** Directions for this task **
Which lines run from the start of the data below to the line containing "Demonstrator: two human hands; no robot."? Set them down exactly, with none added.

====== Provided entries ======

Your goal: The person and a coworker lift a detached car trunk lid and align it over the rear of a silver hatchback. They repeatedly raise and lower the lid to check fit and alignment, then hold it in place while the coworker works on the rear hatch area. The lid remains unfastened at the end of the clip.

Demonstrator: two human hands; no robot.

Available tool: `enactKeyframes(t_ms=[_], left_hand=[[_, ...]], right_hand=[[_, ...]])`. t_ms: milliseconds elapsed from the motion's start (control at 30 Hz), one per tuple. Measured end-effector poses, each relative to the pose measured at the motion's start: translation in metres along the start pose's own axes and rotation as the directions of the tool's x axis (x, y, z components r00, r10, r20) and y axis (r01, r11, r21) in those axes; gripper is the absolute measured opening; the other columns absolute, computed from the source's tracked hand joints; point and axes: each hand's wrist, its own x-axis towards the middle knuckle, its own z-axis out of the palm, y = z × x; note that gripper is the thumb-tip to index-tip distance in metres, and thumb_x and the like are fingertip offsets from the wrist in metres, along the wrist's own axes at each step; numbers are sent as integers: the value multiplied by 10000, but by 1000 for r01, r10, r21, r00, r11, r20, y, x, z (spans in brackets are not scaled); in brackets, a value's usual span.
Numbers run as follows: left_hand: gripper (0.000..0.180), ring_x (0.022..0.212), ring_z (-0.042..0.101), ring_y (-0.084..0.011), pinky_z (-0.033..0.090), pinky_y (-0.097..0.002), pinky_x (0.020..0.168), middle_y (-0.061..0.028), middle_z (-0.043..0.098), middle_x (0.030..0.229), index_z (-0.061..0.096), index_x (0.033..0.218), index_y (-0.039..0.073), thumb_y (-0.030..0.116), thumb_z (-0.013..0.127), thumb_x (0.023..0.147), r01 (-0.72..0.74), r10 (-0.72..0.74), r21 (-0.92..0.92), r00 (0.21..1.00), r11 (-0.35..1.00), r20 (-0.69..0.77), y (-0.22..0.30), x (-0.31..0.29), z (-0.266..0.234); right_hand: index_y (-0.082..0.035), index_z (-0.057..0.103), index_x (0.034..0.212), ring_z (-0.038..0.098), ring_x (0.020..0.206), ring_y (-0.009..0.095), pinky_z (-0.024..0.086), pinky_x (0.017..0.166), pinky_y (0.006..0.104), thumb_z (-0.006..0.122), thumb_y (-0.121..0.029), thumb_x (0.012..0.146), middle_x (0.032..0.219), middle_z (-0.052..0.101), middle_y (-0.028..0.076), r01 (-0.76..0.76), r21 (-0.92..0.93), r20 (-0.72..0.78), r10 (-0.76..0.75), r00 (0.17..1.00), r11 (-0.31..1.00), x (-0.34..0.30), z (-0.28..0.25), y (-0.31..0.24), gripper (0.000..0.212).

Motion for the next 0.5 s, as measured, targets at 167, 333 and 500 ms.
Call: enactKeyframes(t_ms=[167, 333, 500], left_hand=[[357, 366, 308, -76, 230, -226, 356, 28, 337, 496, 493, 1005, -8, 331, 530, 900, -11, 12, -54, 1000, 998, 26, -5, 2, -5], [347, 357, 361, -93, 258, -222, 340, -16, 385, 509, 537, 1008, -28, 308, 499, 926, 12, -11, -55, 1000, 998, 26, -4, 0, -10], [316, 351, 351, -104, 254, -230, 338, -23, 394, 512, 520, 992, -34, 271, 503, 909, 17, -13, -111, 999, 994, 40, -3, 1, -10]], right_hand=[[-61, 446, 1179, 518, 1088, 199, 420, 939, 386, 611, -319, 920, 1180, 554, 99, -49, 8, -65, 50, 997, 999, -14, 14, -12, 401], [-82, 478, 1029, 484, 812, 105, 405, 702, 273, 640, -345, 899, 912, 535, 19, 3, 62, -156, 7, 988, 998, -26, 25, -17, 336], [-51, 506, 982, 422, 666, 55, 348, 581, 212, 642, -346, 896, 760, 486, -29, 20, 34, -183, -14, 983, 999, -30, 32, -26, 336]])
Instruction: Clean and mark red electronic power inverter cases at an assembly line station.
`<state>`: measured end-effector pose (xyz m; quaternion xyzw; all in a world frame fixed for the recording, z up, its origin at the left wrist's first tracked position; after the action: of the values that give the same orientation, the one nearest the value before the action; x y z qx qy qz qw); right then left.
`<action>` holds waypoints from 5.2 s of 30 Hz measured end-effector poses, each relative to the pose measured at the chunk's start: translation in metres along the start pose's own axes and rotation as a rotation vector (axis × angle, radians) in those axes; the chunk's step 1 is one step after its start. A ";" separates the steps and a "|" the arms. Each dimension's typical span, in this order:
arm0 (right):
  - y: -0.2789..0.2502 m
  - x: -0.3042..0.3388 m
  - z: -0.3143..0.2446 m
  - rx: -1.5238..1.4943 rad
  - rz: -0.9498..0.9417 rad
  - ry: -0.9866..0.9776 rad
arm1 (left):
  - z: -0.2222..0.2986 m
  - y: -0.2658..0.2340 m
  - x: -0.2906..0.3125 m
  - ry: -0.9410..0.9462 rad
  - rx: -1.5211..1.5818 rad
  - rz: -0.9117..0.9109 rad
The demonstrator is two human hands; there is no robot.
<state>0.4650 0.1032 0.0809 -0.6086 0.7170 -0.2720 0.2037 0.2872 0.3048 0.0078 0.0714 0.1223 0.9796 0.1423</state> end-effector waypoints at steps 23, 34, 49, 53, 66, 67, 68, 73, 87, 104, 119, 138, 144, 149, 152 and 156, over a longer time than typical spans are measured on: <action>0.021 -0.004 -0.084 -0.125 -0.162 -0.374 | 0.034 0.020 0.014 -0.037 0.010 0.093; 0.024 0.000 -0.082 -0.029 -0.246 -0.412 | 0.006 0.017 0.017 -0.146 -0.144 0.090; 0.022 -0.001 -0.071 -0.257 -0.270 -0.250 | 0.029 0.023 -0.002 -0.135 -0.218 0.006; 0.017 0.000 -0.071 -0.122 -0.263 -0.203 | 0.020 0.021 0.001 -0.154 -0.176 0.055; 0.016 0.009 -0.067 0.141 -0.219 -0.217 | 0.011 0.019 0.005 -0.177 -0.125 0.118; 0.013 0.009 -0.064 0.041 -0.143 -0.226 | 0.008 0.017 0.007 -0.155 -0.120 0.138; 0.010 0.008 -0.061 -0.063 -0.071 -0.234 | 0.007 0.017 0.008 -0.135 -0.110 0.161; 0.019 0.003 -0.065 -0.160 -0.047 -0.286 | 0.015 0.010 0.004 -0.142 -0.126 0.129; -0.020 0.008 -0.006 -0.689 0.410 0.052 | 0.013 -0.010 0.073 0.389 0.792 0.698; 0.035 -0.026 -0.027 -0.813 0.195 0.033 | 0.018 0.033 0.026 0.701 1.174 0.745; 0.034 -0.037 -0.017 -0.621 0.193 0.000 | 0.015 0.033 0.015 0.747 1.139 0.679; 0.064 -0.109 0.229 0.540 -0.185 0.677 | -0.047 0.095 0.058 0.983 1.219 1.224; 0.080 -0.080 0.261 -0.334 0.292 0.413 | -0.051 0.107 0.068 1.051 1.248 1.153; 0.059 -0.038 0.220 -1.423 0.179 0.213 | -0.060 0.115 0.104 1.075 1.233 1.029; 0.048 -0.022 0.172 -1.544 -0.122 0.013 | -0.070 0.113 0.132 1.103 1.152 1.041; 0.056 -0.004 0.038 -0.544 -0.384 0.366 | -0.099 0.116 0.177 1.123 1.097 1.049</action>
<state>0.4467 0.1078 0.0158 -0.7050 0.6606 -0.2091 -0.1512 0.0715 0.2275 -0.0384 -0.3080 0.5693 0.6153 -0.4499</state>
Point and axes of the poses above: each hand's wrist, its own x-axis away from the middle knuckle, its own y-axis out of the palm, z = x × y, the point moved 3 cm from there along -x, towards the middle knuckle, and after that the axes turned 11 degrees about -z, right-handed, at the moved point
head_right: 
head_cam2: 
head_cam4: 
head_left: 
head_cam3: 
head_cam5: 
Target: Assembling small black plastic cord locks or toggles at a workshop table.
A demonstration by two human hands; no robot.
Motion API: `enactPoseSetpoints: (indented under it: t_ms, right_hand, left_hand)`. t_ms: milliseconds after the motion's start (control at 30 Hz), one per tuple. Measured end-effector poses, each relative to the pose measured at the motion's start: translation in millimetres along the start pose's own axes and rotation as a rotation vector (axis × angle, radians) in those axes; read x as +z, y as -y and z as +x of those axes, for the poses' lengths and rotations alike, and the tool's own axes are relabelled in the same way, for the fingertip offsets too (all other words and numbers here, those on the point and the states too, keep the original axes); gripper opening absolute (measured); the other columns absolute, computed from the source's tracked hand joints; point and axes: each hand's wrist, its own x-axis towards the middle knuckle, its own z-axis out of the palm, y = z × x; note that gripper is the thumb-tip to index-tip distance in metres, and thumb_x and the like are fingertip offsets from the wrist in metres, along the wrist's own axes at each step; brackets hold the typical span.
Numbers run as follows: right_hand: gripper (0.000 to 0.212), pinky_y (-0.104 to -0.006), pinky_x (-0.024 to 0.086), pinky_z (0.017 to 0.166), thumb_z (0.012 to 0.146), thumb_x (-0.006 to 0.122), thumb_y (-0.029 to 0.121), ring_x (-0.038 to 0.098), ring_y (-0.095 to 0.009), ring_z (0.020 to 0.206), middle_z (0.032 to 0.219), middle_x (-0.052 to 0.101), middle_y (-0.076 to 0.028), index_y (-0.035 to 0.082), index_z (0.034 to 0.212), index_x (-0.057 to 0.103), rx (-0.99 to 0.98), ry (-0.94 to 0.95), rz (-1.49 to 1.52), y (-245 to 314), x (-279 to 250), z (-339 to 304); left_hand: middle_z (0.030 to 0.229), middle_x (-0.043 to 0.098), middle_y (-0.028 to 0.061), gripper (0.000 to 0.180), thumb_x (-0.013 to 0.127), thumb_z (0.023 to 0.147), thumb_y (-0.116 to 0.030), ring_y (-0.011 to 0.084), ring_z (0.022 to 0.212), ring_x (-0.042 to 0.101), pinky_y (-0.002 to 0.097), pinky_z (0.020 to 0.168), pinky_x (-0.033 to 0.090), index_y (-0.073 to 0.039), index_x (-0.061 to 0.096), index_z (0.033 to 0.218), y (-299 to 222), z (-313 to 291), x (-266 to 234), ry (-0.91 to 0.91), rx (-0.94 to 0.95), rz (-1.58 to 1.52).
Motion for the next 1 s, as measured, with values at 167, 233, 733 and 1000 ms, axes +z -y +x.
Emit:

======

** Answer area **
Your goal: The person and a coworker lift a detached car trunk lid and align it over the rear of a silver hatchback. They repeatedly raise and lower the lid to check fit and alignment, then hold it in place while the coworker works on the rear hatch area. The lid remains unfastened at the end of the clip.

Demonstrator: two human hands; no robot.

That is the complete answer.